Why: We want to get business insights from Big Data to make a more informed decision.
“KDD is the non-trivial process of identifying valid, novel, potentially useful and ultimately understandable patterns in data.”Fayyad et al., 1996
You see, not only ‘Data Mining’ might be a core process of getting the insight out of the data, but it is far from the only thing we have to do to get these valuable insights.
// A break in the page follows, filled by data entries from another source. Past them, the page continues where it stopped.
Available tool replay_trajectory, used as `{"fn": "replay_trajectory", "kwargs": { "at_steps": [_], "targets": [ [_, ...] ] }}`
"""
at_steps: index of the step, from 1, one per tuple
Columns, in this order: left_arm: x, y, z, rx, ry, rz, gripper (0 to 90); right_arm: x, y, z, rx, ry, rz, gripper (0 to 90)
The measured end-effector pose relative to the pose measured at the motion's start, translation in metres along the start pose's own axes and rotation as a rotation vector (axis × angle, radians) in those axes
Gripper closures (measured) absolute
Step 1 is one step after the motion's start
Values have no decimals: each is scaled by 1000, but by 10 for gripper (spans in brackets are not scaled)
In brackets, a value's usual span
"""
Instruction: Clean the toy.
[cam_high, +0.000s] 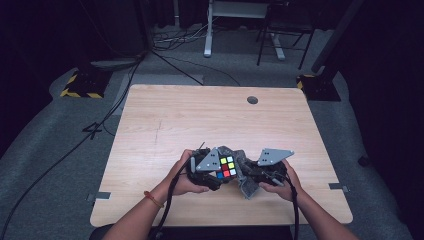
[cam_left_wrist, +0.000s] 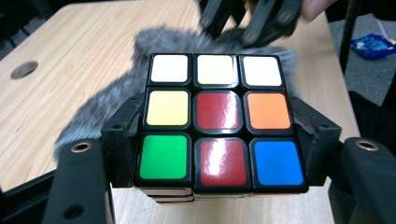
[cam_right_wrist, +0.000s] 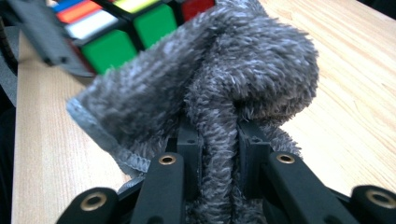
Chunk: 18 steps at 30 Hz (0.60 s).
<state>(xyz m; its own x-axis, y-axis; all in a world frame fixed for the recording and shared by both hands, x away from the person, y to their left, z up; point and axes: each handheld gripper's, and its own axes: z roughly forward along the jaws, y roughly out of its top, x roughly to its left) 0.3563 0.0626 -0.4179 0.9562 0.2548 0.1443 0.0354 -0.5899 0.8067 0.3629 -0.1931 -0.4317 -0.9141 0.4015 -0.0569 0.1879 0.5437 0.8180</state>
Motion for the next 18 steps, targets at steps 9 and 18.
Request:
{"fn": "replay_trajectory", "kwargs": {
  "at_steps": [9, 18],
  "targets": [
    [5, -7, -7, 47, 16, -11, 331, -16, -7, -15, 12, -54, 36, 750],
    [8, -16, -13, 97, 24, -26, 331, -28, -13, -24, 62, -98, 42, 745]
  ]
}}
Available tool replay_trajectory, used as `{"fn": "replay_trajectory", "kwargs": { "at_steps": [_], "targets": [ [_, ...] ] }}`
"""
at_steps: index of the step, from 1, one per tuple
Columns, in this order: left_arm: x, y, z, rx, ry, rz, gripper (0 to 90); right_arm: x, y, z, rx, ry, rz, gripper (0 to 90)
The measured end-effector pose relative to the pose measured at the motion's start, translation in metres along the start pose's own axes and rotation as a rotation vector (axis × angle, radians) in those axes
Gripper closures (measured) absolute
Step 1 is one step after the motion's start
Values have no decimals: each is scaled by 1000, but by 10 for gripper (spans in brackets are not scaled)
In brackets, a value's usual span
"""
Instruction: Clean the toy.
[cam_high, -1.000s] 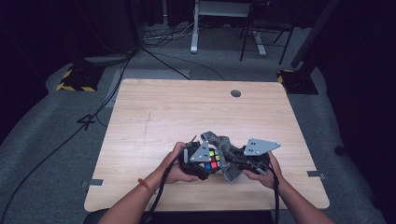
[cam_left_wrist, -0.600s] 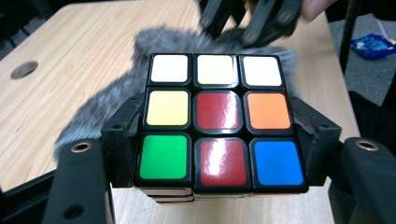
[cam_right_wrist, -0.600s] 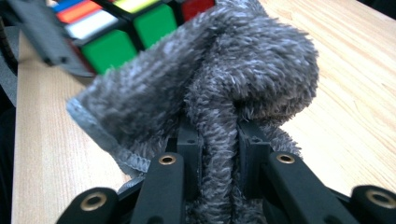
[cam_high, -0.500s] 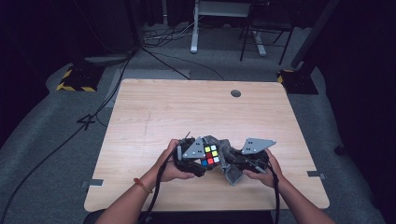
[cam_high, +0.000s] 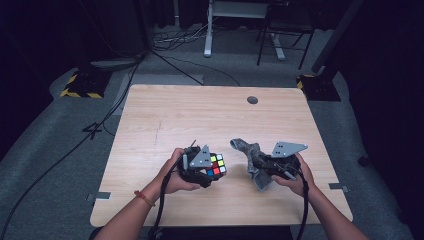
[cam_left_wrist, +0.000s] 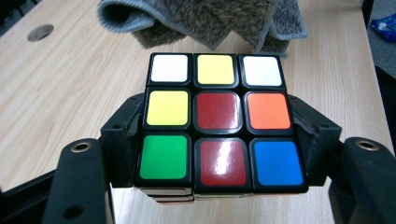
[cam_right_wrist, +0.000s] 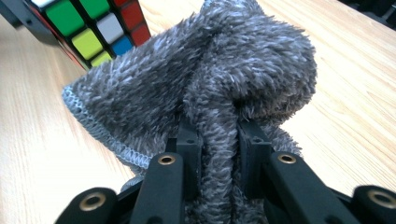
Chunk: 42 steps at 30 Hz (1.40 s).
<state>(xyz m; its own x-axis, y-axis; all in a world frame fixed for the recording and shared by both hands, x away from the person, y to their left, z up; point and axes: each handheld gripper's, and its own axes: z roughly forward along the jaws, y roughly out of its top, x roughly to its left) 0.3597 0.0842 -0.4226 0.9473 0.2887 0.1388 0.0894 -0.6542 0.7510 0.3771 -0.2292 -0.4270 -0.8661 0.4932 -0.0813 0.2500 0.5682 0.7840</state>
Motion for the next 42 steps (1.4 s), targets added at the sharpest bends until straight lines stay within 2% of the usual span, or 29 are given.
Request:
{"fn": "replay_trajectory", "kwargs": {
  "at_steps": [2, 7, 11, 15, 17, 24, 26, 29, 31, 36, 42],
  "targets": [
    [0, -5, 0, 16, 6, 1, 330, -1, -4, -1, 24, -5, -5, 744],
    [3, -16, -2, 24, -12, -37, 330, -3, -13, -4, 33, -7, 10, 742],
    [4, -23, -3, 35, -16, -42, 329, -5, -19, -6, 51, -6, 14, 738],
    [6, -33, -3, 44, -29, -72, 329, -5, -27, -5, 68, 15, 10, 733],
    [6, -37, -2, 61, -21, -72, 329, -5, -30, -5, 75, 18, 13, 732],
    [7, -49, -1, 83, -35, -95, 328, -2, -41, 2, 99, 47, 16, 725],
    [7, -53, 0, 84, -51, -107, 328, 0, -43, 5, 103, 46, 16, 723],
    [6, -55, 2, 94, -55, -110, 328, 0, -45, 8, 110, 43, 21, 716],
    [5, -57, 7, 111, -50, -97, 328, 0, -47, 11, 115, 41, 29, 714],
    [5, -62, 12, 101, -68, -121, 328, 0, -51, 18, 127, 36, 34, 705],
    [9, -67, 14, 67, -95, -150, 321, 0, -55, 24, 136, 28, 36, 689]
  ]
}}
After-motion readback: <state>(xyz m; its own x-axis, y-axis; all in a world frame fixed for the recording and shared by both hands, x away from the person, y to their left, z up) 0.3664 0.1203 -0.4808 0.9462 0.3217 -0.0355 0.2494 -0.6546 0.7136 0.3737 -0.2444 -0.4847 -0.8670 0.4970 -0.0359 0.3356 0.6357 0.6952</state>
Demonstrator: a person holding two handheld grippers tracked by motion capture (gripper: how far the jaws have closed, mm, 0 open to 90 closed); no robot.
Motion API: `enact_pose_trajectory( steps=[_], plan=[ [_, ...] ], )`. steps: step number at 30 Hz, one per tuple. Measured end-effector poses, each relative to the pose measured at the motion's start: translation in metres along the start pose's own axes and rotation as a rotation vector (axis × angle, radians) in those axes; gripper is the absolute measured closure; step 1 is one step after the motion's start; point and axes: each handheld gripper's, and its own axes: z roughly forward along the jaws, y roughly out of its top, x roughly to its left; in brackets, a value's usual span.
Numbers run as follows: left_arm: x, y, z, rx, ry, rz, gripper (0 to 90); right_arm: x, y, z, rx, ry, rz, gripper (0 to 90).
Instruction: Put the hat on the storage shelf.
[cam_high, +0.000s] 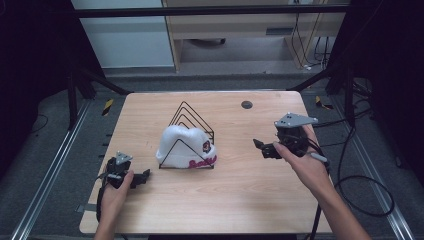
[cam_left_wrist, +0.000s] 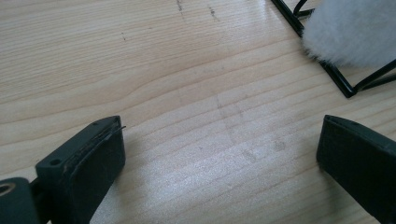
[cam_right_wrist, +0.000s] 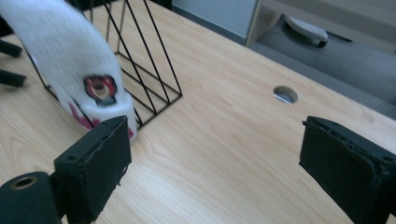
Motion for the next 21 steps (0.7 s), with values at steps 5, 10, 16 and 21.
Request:
enact_pose_trajectory(
  steps=[5, 10, 16, 21],
  plan=[
    [0.0, 0.0, 0.0, 0.0, -0.001, 0.0, 0.3, -0.007, -0.026, 0.001, 0.019, -0.01, 0.019, 10.5],
    [0.0, 0.0, 0.0, 0.002, 0.0, 0.0, 0.3, -0.011, -0.051, 0.005, 0.047, -0.011, 0.037, 10.7],
    [-0.001, -0.001, -0.001, 0.003, -0.001, 0.002, 0.3, -0.014, -0.084, 0.015, 0.086, -0.005, 0.076, 10.8],
    [-0.001, -0.001, -0.001, 0.003, -0.002, 0.003, 0.3, -0.01, -0.112, 0.027, 0.127, -0.002, 0.101, 11.4]
  ],
)
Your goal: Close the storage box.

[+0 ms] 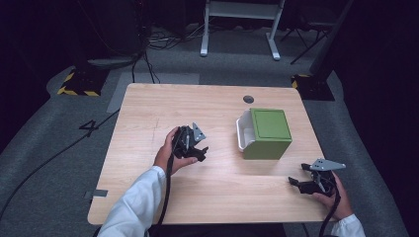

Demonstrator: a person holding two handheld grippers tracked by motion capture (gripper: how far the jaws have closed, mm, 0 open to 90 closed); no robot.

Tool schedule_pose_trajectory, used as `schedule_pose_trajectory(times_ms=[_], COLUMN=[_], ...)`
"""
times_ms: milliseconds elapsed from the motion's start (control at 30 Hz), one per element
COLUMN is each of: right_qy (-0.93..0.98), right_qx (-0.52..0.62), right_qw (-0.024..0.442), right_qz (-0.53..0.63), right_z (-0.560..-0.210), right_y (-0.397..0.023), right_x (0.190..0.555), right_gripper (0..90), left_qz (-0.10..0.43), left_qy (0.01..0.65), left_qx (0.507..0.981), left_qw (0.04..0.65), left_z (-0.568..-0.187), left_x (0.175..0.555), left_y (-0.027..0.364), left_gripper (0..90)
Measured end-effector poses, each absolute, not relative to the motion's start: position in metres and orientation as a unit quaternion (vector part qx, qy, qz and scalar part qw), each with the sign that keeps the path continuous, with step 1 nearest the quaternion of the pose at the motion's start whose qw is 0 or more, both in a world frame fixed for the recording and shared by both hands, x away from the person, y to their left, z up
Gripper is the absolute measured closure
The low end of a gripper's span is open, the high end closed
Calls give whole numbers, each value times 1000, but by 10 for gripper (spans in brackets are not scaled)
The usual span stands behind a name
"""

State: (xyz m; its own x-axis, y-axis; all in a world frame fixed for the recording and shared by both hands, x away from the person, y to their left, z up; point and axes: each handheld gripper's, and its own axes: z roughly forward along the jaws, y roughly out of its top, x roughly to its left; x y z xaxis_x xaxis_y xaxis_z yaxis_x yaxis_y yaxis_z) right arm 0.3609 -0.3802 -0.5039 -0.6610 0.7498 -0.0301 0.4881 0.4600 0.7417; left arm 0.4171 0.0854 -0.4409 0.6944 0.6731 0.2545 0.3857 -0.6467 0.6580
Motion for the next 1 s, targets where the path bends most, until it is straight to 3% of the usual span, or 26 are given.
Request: schedule_pose_trajectory(times_ms=[1000], right_qy=[835], right_qx=[371], right_qw=[178], right_qz=[364], right_z=[-504], right_y=[-381], right_x=[361], right_gripper=[154], left_qz=[226], left_qy=[357], left_qx=[870], left_qw=[252], left_z=[-475], left_x=[366], left_y=[188], left_gripper=[173])
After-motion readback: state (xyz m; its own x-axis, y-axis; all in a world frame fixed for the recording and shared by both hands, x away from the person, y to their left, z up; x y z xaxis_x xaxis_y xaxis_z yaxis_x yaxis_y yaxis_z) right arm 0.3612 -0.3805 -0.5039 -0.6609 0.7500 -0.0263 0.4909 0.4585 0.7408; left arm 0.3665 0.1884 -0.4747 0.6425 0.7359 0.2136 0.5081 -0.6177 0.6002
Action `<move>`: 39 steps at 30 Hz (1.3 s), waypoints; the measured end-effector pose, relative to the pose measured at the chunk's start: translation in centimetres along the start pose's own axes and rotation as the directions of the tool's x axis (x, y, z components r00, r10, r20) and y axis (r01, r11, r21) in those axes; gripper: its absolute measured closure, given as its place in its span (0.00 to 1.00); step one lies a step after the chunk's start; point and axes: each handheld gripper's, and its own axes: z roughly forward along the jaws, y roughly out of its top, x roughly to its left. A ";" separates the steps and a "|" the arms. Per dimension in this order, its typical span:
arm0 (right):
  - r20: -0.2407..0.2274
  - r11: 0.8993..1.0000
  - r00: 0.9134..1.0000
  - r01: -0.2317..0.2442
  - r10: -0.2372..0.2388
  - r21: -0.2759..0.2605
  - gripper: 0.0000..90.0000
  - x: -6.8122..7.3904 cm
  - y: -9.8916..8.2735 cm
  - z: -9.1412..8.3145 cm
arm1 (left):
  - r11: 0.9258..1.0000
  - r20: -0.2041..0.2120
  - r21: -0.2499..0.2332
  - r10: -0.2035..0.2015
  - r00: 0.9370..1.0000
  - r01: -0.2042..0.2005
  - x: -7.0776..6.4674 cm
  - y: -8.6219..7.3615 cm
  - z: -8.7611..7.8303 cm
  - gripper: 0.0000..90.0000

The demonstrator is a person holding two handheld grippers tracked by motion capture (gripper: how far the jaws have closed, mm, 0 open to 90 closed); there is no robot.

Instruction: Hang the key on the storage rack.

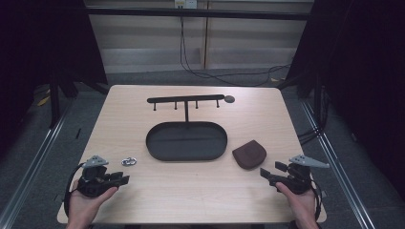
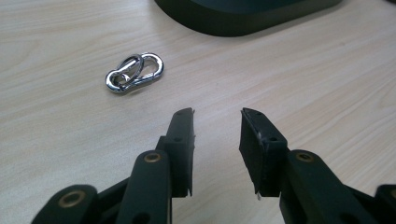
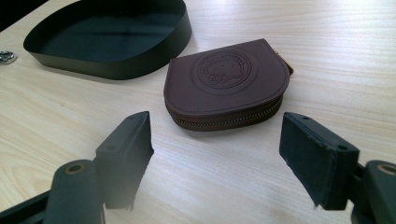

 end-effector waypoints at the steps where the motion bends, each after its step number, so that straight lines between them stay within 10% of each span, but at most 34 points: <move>1: -0.003 1.000 1.000 0.003 -0.003 0.009 0.28 0.0 0.0 0.1 | 1.000 0.011 0.014 0.010 1.000 -0.010 -0.1 0.2 0.0 0.72; 16: -0.044 0.999 0.999 0.021 -0.020 0.036 0.26 0.2 0.0 0.5 | 0.996 0.018 0.087 0.028 0.999 -0.030 0.3 4.6 -0.2 0.69; 23: -0.049 0.999 0.998 0.028 -0.026 0.043 0.25 0.3 0.0 0.6 | 0.992 -0.042 0.126 0.026 0.999 -0.020 1.0 6.1 0.1 0.69; 39: -0.086 0.994 0.995 0.059 -0.051 0.087 0.21 0.6 -0.1 1.1 | 0.950 -0.044 0.300 0.100 0.994 -0.082 2.1 7.8 2.3 0.77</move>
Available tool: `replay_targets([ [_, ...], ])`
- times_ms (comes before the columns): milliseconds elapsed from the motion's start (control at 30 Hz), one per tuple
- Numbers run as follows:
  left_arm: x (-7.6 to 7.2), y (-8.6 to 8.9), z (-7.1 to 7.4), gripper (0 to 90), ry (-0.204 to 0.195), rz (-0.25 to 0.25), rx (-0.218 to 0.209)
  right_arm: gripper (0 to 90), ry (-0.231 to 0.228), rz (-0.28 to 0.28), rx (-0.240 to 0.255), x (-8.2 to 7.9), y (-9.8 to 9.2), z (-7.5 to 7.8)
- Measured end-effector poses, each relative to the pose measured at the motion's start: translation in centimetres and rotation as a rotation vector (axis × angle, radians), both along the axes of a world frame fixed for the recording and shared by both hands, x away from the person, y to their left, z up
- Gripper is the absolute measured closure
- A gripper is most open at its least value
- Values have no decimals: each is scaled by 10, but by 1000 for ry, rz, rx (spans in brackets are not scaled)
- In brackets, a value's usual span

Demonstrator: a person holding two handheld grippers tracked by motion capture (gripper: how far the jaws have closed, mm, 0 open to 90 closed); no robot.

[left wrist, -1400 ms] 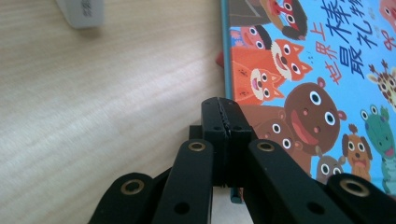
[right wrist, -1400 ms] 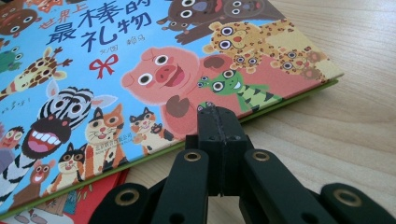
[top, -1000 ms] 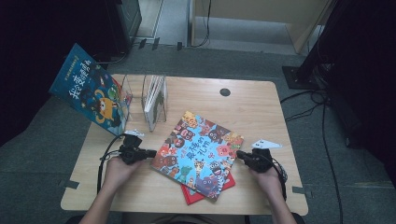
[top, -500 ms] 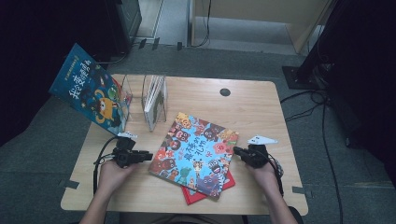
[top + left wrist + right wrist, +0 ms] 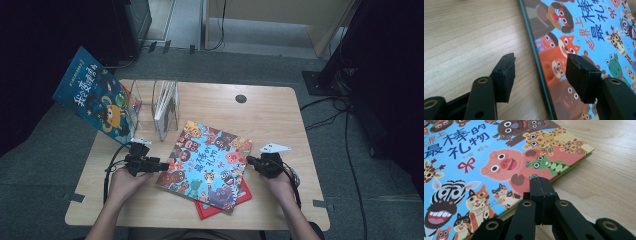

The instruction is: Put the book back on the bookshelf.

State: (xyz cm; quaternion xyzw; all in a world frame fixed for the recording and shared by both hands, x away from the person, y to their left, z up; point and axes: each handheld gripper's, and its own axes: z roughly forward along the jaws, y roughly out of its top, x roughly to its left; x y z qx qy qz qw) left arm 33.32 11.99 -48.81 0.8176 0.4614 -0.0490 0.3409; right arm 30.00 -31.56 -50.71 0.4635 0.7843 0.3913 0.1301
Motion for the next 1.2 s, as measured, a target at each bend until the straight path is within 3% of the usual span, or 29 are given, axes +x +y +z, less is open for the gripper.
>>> replay_targets([
  [100,4,-3,0,386,-3,2,-12,900,-1,-8,17,2,2,-1],
  [400,15,-7,-4,351,7,10,-37,900,-22,12,3,4,4,-2],
  [467,16,-9,-3,336,2,9,-22,900,-8,15,-1,0,5,-1],
  [633,19,-13,-4,334,3,-6,-22,900,-28,36,2,-11,6,1],
  [767,21,-18,-7,335,10,-17,-7,900,-9,50,6,-19,6,0],
  [1000,22,-20,-8,336,9,-22,-18,900,8,99,7,-27,9,-3],
  [1200,22,-21,-9,339,11,-21,-26,900,7,97,9,-27,10,-3],
])
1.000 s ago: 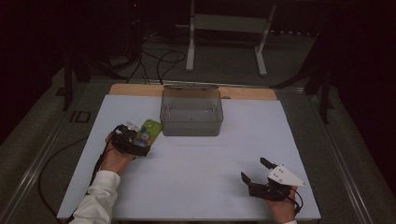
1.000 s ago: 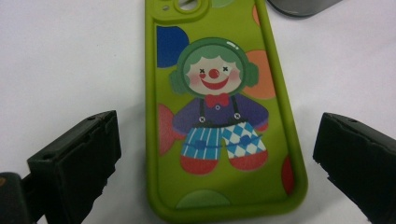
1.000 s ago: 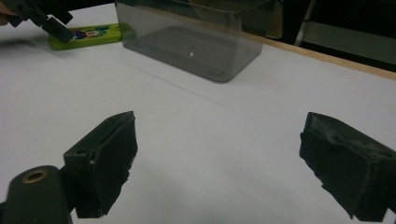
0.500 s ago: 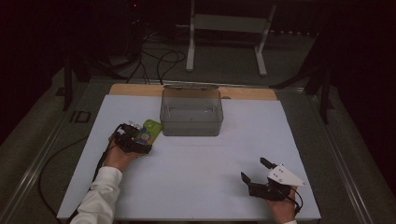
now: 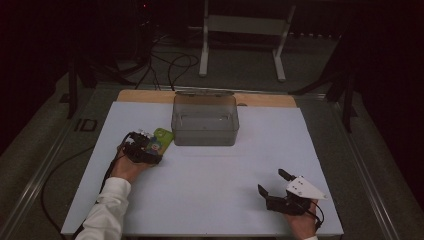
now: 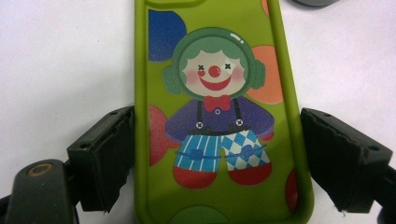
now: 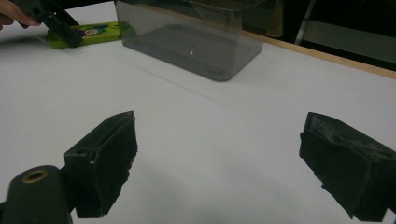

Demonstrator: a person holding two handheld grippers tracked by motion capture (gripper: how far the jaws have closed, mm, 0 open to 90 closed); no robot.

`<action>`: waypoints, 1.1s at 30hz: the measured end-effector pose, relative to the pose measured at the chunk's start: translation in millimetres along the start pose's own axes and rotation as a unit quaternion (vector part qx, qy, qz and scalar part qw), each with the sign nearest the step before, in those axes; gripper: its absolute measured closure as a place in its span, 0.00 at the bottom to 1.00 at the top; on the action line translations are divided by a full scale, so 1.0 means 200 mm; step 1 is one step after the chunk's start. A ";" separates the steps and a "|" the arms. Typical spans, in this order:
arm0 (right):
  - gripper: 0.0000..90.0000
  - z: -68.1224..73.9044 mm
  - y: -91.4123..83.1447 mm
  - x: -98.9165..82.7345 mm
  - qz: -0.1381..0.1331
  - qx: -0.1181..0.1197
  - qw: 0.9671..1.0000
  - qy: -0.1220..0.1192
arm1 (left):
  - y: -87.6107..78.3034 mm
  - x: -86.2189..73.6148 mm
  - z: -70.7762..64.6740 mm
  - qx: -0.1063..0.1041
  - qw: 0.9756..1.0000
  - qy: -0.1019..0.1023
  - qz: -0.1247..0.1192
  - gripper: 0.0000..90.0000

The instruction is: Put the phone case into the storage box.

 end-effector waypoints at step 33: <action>0.12 0.00 0.00 0.00 0.003 -0.001 1.000 0.001 | -0.18 -0.03 -0.02 0.028 0.995 -0.015 -0.098 0.17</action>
Point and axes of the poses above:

In a flash, here are some other tasks you must do before and after Data Mining!
Table of Contents
Not all data are helpful. We are responsible for making sense of them! That is why domain knowledge/expertise is crucial to Data Mining and any type of Machine Learning.
I would say more about this illustration that KDD is an iterative process. Your insight might not be discovered all at once. Below is my attempt to explain each of these 5 processes.
1. Data Selection
Output: Target Data
- Select relevant features
The first step is always crucial. Which data to select is based on your posted question. The quality of this first question is mostly from your understanding of the topic and the data structure itself. This is why a data analyst must work hand in hand with the field experts from the beginning.
- What data do I have at all?
- Which data do I need to answer my question?
- Which additional data can I use?
Output: Preprocessed and Clean Data
- Drop missing or irrelevant features
- Fill missing but relevant values, but how? Average?
- Screen out the noise
- Remove outliers, if needed.
- Matching terms from different sources
This is no doubt the most effortful and time-consuming task of all steps. You will find your IoT far from being ideal. But do not slack off on this, remember:
Garbage In = Garbage Out
Output: Mapped/Labeled Data
- Combine data sets
- Transform data types (e.g., label data)
- Map related features
What can be consolidated, and what must be transformed? This is a step before the mining itself; you must think about the end result now to maximize the chance that you would find a pattern with classification or characterization.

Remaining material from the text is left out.